ホーリー・マン エディ・マーフィはカリスマ救世主(☆☆★)

仕事を失う危機にあるTVプロデューサーは、新たにパートナーを組まされたメディア・コンサルタントとともに、TVショッピング専門局の建て直しを図ろうとするが、そんな折りにであった正体不明の「聖人」を番組に出演させてみたら、彼の本音トークが大当たり。TVショッピングはいつしか宗教的体験の場に変わっていく。

その「聖人」を演じるのはこの男、エディ・マーフィ。

そうなると、大方が期待するのは、マーフィが主演でペテン師かサギ師の似非宗教家を演じ、ジェフ・ゴールドブラム演じるTVプロデューサーの生活を掻き乱す、そんな爆笑コメディなのではないか。ところがこの映画は反対に、主人公ゴールドブラムのもとに素性の分からないマーフィが現われ、仕事と人生に行き詰まっていた中年男の心を開き、魂を救済して去っていく。これはなんだか、出会いと別れ、再生の物語なのである。

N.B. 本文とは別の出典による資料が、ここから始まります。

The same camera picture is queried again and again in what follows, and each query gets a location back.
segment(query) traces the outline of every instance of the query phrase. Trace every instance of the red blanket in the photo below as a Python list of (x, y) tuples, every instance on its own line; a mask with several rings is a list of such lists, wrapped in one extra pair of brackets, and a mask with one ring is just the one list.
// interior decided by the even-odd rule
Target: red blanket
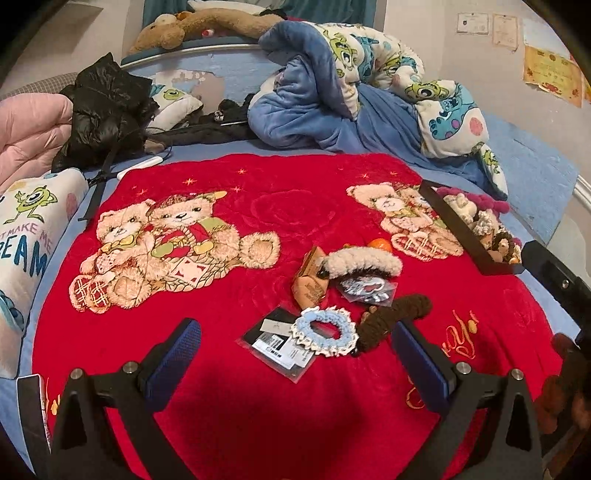
[[(140, 360), (193, 317), (202, 347), (156, 418), (200, 480), (395, 478), (438, 417), (387, 342), (359, 358), (317, 358), (298, 384), (235, 342), (279, 304), (297, 311), (290, 285), (313, 245), (376, 238), (402, 259), (396, 296), (433, 301), (417, 321), (426, 338), (480, 372), (521, 368), (535, 398), (559, 368), (541, 307), (518, 278), (478, 273), (413, 189), (420, 181), (387, 155), (229, 155), (131, 171), (75, 240), (41, 312), (33, 371), (47, 382), (50, 426), (73, 368)], [(361, 313), (334, 288), (328, 304)]]

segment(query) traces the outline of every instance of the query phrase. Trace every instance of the gray checkered fabric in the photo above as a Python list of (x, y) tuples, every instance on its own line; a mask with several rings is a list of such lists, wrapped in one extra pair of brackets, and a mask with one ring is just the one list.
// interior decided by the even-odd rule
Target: gray checkered fabric
[(19, 93), (59, 93), (65, 86), (73, 85), (77, 76), (78, 74), (76, 72), (64, 73), (48, 79), (39, 80), (38, 82), (29, 83), (24, 87), (17, 88), (12, 92), (0, 96), (0, 100), (18, 95)]

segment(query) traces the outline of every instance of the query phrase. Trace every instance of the pink polka dot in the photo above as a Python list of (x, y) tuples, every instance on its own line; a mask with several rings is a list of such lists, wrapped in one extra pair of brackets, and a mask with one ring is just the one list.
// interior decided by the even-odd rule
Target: pink polka dot
[(480, 120), (478, 120), (476, 117), (470, 118), (470, 132), (472, 132), (473, 135), (479, 137), (482, 135), (483, 130), (484, 126)]

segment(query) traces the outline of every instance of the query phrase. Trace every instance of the blue furry monster print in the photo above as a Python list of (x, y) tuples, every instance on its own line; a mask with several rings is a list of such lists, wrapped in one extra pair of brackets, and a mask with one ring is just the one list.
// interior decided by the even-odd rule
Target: blue furry monster print
[(365, 54), (363, 62), (357, 67), (357, 71), (359, 72), (359, 80), (366, 83), (374, 70), (374, 51), (371, 45), (378, 44), (379, 41), (369, 37), (358, 37), (357, 35), (352, 35), (352, 37), (361, 43)]
[(455, 135), (464, 121), (468, 110), (476, 108), (474, 98), (462, 85), (458, 85), (453, 97), (441, 100), (439, 116), (429, 122), (431, 135), (435, 140), (445, 140)]
[(400, 59), (400, 66), (408, 65), (414, 70), (414, 73), (418, 73), (417, 70), (417, 61), (412, 57), (402, 57)]

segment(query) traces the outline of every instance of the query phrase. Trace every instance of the brown scrunchie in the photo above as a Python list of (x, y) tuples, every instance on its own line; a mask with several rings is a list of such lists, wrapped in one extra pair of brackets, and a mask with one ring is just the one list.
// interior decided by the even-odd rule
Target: brown scrunchie
[(357, 325), (357, 350), (369, 352), (392, 331), (397, 321), (403, 318), (424, 317), (433, 304), (425, 295), (413, 294), (395, 299), (391, 307), (370, 307)]
[(503, 257), (503, 262), (509, 263), (511, 258), (513, 258), (513, 253), (515, 253), (515, 241), (513, 240), (513, 237), (509, 232), (499, 232), (495, 235), (492, 241), (491, 250), (498, 251), (499, 245), (501, 244), (501, 240), (507, 240), (507, 243), (509, 243), (509, 250), (507, 254)]

脚本は、『いまを生きる』などで知られるトム・シュルマンである。彼が書いた『おつむてんてんクリニック』という作品があって、リチャード・ドレイファス演じる精神科医がビル・マーレー演ずる患者に掻き回され精神的に壊れてしまうという話であった。本作は、どうも、それと表裏一体の構造にある。主人公が壊されるかわり、生を取り戻すのである。

一方、視聴者のいらないものまで売りつける行き過ぎた商業主義の現実を、エディを通じて批判して見せる。それに終わらず、そうしたホンネが逆に大人気を博し、なんと商品の売上が爆発的に伸びたりする顛末は、完全に風刺コメディである。ここのギャグにもう少しキレがあったら、毒があったらなぁ、と思わずにはいられない。

マーフィ演じる「聖人」は、最後まで正体不明であるが、裏が有りそうで、なさそうで、しかしやっぱり裏がない。ビョーキだがピュアな心の持ち主だったマーレイと同じように、このキャラクターも純粋な存在である。力みの抜けたエディ・マーフィは、これこそが新境地といえるような、新しさを感じさせられる。

コメディとしての出来上がりは中途半端に感じるが、ピリッとした批評精神と妙に爽やかな後味、後半に向けた物語の加速感は、捨てがたい。魅力的な失敗作というか、意外な拾い物、としておこう。スティーブン・ヘレック監督作って、その程度の作品が多いんだよな。